◆ What is expected ◆
Below are records; how many of their lines contain "body"? Give the number and no other words.

Supplied data below:

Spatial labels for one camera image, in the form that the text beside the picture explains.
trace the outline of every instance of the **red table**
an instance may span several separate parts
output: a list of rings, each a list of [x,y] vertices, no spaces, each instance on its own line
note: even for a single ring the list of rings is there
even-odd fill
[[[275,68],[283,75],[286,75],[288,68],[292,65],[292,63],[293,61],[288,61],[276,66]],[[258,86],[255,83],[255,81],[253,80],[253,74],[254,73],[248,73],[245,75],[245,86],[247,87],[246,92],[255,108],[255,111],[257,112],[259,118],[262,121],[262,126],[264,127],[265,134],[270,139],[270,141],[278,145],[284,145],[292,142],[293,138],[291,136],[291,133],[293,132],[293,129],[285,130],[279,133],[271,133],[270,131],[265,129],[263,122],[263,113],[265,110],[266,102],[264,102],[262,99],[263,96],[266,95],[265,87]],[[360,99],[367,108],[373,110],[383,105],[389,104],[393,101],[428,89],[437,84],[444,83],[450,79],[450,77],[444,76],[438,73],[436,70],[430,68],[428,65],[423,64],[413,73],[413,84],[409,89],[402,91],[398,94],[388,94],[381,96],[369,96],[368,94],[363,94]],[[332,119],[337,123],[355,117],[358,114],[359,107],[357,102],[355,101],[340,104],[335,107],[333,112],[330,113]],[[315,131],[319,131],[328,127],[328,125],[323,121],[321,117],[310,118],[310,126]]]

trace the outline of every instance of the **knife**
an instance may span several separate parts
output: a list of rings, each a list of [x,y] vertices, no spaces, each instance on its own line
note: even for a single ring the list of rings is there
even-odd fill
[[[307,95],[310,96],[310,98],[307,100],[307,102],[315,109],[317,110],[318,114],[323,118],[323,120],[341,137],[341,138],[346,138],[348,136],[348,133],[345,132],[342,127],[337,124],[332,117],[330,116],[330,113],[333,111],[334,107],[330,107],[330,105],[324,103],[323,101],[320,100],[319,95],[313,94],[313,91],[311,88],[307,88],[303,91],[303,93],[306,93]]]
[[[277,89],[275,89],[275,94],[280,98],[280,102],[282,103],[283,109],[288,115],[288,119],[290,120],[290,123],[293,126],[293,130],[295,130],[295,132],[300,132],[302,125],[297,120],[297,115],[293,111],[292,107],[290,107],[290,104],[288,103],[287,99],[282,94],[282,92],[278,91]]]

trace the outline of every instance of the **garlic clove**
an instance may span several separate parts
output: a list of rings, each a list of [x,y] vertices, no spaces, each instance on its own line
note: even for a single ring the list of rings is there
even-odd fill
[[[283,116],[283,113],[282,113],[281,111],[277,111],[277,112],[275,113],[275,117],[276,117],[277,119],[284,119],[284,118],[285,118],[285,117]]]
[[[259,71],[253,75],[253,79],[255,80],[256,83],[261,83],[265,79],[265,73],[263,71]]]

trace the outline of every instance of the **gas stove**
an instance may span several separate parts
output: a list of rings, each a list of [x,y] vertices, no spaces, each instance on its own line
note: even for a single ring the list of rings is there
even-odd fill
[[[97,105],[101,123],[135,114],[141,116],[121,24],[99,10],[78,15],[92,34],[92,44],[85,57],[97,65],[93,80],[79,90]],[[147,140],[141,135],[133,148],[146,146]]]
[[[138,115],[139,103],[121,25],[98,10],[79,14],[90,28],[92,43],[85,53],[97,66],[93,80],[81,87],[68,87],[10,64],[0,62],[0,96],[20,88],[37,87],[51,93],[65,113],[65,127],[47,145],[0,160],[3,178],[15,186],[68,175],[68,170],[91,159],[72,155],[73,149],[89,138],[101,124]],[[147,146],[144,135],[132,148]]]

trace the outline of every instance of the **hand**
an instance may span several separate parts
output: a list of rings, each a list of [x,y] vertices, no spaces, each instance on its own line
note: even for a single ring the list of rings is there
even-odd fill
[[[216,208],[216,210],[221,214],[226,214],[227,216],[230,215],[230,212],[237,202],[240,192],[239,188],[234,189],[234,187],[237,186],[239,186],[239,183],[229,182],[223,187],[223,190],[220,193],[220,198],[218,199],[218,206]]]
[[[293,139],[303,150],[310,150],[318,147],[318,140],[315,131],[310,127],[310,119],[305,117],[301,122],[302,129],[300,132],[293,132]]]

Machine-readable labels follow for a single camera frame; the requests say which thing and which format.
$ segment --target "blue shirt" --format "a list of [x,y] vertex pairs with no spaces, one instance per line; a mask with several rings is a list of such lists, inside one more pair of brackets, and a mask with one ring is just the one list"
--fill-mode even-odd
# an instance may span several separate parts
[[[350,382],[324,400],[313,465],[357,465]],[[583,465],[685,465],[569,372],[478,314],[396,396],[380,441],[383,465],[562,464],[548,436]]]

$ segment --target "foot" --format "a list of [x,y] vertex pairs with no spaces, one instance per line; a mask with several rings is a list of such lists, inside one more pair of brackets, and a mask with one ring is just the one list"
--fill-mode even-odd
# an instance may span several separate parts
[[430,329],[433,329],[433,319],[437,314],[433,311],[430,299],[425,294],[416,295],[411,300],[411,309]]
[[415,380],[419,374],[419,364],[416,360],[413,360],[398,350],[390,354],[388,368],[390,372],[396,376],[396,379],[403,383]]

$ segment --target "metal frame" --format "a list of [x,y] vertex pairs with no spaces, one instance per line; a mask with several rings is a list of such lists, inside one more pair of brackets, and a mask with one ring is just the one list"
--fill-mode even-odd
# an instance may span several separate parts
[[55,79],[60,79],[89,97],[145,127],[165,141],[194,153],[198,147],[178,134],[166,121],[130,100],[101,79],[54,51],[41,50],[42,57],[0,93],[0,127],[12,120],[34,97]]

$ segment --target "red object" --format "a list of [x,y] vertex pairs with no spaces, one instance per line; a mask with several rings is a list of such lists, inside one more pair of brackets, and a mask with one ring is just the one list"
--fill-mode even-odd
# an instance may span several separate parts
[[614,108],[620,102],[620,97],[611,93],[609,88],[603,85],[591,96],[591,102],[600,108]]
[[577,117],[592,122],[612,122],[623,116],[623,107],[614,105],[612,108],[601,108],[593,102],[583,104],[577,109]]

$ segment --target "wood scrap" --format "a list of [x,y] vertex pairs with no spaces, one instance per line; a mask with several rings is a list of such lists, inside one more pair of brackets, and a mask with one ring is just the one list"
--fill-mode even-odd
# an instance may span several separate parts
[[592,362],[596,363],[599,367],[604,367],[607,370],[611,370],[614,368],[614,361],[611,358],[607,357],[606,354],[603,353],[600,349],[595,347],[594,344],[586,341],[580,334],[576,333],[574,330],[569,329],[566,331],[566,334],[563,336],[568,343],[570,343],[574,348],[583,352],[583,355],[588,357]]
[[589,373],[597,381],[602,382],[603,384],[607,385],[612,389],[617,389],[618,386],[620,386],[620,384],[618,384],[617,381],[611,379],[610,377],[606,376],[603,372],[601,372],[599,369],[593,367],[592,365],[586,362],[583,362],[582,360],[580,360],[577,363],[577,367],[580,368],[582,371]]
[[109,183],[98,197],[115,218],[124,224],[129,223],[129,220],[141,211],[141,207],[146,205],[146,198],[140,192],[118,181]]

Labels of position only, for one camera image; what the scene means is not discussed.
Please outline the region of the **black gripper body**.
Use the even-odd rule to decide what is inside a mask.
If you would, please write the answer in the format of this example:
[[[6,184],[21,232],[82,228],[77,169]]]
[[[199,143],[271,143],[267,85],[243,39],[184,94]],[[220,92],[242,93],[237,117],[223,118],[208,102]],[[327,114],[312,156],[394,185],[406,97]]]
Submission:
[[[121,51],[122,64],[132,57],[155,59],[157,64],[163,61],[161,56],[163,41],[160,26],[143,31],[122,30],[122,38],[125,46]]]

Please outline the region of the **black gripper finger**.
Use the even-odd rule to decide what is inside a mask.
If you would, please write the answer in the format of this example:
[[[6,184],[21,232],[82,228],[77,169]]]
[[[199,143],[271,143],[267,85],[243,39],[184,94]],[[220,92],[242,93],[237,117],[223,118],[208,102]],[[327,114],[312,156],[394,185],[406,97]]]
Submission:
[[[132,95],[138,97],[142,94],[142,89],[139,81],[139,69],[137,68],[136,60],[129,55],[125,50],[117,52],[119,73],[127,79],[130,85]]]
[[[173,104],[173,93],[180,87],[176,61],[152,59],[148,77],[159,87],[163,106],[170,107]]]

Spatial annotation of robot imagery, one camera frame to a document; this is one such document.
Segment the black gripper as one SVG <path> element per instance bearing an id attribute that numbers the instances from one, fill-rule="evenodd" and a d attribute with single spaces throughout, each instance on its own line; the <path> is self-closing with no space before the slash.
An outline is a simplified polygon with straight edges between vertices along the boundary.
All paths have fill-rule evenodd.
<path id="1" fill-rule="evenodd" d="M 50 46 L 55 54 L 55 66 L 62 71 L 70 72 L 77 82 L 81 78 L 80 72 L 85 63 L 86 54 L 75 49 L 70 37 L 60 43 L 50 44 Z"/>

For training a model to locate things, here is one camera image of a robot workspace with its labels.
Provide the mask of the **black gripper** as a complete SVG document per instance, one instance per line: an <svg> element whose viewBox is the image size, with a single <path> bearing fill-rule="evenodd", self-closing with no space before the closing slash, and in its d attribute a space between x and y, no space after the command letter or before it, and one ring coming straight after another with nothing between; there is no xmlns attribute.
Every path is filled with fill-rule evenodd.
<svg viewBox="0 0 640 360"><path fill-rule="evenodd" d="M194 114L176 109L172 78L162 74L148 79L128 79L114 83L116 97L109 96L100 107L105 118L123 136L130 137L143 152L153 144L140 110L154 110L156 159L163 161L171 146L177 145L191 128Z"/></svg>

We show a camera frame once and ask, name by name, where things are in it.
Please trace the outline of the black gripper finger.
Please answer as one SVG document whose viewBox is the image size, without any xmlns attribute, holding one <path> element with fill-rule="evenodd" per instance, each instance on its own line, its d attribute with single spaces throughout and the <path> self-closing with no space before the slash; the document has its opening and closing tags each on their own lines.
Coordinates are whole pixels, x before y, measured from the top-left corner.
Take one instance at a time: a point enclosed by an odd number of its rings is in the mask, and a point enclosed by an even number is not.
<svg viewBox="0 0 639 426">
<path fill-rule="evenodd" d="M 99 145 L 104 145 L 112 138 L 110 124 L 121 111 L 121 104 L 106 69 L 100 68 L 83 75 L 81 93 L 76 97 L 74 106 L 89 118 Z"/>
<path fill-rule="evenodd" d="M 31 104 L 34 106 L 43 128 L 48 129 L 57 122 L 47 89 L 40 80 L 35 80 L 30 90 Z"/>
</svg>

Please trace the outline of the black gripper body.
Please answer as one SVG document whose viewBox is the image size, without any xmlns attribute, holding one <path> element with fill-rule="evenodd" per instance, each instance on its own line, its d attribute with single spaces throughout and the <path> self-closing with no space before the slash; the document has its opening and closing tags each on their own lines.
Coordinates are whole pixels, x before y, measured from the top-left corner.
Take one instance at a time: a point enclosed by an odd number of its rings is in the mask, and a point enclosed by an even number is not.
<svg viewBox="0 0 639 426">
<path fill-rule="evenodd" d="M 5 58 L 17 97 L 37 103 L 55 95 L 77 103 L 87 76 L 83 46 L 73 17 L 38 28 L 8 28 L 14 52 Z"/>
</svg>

End of Supplied data.

◆ Answer to this exercise ◆
2